De acordo com dados da consultoria Cogo Inteligência de Mercado, a produção brasileira deve alcançar 357 milhões de toneladas de grãos na temporada 2025/26. No entanto, a capacidade estática de armazenagem no país está estimada em apenas 223 milhões de toneladas, gerando um déficit expressivo de aproximadamente 135 milhões de toneladas.
Gargalo histórico impacta competitividade
O CEO da Kepler Weber, Bernardo Nogueira, destaca que o problema é estrutural e já se tornou um dos principais entraves do agronegócio brasileiro.
Segundo ele, o volume que o país não consegue armazenar se aproxima da produção total de grãos da Argentina, evidenciando a dimensão do desafio. Apesar da alta eficiência produtiva dentro das propriedades rurais, o déficit no pós-colheita reduz a competitividade e gera perdas financeiras relevantes.
Crescimento da produção supera expansão da armazenagem
Outro ponto crítico é o descompasso entre o avanço da produção e a expansão da infraestrutura. Enquanto a capacidade estática cresce cerca de 2,4% ao ano, a produção de grãos avança em ritmo superior, na casa de 4,4% ao ano.
Esse cenário agrava o déficit ao longo do tempo, principalmente em regiões estratégicas como o Mato Grosso, maior produtor de grãos do país e que concentra o maior número de unidades armazenadoras.
Armazenagem nas fazendas ainda é limitada
O levantamento também aponta a baixa participação das estruturas dentro das propriedades rurais. Atualmente, apenas 16% da capacidade de armazenagem brasileira está localizada nas fazendas, segundo dados da Companhia Nacional de Abastecimento (Conab).
Em comparação, nos Estados Unidos esse percentual chega a cerca de 65%, o que garante maior autonomia ao produtor, melhora a gestão da comercialização e reduz a pressão sobre a logística.
Custos logísticos aumentam e pressionam o sistema
A falta de armazenagem adequada faz com que alternativas improvisadas sejam adotadas, como o uso de caminhões e estruturas temporárias. Na prática, isso transforma o transporte em extensão da armazenagem, elevando custos com frete, pressionando portos e comprometendo a eficiência operacional.
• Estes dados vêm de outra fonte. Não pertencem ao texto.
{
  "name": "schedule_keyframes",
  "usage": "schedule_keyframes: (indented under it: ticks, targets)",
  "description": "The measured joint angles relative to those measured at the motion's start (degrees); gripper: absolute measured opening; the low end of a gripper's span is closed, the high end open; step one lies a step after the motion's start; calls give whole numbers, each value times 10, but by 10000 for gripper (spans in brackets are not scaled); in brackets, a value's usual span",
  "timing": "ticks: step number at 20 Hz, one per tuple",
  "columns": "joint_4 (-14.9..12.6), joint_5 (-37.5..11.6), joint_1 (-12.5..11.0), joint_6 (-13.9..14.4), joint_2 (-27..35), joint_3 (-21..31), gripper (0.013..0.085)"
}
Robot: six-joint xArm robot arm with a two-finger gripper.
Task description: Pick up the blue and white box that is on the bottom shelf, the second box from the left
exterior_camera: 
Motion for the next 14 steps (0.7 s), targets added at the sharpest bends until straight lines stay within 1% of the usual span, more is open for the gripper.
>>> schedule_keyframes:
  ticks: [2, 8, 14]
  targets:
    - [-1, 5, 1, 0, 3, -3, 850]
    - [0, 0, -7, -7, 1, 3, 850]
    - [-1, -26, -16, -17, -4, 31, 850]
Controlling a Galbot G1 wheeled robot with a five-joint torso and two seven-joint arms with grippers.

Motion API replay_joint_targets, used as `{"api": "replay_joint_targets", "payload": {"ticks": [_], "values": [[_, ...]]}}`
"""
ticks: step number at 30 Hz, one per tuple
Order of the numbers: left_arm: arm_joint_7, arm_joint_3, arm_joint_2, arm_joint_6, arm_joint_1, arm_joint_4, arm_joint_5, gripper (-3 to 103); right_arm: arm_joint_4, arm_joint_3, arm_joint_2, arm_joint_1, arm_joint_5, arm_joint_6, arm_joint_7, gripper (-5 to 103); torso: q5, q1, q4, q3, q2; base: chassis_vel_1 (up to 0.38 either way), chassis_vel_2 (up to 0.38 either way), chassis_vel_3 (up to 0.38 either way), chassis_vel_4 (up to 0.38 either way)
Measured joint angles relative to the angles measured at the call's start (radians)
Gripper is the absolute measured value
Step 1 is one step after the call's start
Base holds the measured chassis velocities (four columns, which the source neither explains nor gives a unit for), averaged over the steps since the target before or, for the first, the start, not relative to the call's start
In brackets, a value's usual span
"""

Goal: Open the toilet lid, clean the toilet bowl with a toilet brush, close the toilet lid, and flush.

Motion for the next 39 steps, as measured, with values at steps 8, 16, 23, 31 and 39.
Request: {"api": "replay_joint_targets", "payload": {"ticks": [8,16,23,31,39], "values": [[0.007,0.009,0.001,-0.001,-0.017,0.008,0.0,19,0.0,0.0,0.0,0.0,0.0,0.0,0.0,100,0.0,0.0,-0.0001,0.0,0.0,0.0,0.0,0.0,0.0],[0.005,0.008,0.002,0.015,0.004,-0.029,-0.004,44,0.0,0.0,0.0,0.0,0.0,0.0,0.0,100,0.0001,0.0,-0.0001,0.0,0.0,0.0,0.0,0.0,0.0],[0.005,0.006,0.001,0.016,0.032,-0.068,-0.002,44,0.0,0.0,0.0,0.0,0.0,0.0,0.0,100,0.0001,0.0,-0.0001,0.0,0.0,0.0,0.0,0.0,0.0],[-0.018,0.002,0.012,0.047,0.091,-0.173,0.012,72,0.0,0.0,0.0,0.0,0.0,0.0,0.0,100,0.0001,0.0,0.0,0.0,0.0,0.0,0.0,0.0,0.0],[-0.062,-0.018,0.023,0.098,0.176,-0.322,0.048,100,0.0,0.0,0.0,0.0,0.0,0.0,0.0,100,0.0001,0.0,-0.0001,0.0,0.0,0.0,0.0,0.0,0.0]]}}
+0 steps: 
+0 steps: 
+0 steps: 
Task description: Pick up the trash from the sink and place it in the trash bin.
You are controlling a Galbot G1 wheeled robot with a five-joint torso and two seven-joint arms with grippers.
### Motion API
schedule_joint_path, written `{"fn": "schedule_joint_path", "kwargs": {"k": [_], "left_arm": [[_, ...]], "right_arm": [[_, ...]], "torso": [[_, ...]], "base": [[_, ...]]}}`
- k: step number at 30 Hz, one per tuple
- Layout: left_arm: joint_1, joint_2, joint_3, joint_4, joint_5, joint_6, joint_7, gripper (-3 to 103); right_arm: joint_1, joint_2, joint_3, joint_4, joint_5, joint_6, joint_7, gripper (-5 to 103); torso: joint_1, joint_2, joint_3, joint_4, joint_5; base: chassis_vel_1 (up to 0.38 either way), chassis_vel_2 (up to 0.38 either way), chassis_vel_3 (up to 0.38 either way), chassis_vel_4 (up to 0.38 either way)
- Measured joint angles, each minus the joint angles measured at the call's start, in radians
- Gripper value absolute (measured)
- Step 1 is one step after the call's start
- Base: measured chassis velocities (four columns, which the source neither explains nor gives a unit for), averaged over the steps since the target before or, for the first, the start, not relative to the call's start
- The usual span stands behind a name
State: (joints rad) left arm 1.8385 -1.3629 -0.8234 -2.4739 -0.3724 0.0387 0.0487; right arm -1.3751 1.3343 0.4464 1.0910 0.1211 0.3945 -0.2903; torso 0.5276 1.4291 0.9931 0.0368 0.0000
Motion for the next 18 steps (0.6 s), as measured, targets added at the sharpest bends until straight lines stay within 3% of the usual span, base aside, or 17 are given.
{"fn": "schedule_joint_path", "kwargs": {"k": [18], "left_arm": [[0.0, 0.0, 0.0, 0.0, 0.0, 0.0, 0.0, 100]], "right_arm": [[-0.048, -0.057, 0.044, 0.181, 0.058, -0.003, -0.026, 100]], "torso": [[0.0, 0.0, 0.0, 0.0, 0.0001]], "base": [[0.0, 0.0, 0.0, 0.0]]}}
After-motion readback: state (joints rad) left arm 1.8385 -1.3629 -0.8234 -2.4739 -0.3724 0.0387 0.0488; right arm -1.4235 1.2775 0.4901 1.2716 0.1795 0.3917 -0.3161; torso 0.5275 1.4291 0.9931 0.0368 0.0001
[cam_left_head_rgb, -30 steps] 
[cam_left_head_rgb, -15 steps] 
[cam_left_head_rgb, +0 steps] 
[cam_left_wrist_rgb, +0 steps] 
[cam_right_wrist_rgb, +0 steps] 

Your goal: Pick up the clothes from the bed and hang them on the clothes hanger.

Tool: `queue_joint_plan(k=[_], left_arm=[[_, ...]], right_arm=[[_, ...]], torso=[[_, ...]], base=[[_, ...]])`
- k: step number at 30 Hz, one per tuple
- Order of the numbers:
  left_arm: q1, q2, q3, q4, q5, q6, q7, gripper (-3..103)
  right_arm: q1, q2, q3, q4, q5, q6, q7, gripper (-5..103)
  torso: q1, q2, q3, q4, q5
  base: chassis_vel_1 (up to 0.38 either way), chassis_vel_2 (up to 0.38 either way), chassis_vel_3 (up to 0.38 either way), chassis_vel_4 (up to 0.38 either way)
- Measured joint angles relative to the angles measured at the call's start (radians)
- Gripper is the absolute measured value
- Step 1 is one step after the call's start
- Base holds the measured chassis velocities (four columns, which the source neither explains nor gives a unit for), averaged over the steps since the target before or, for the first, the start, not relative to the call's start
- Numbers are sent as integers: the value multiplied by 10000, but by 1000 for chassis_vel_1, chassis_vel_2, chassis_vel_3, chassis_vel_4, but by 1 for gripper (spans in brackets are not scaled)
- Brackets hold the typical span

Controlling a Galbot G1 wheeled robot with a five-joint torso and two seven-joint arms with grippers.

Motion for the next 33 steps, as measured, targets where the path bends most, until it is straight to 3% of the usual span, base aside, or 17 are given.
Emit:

Especialistas alertam que, sem um avanço consistente nos investimentos em infraestrutura de armazenagem — especialmente dentro das propriedades — o Brasil continuará enfrentando perdas, gargalos logísticos e redução de competitividade no mercado global de grãos.
Perspectiva para o setor
O cenário reforça a necessidade de políticas públicas, crédito direcionado e maior participação da iniciativa privada para ampliar a capacidade estática no país. A modernização do sistema de armazenagem é vista como etapa fundamental para sustentar o crescimento da produção agrícola brasileira nos próximos anos e garantir maior rentabilidade ao produtor rural.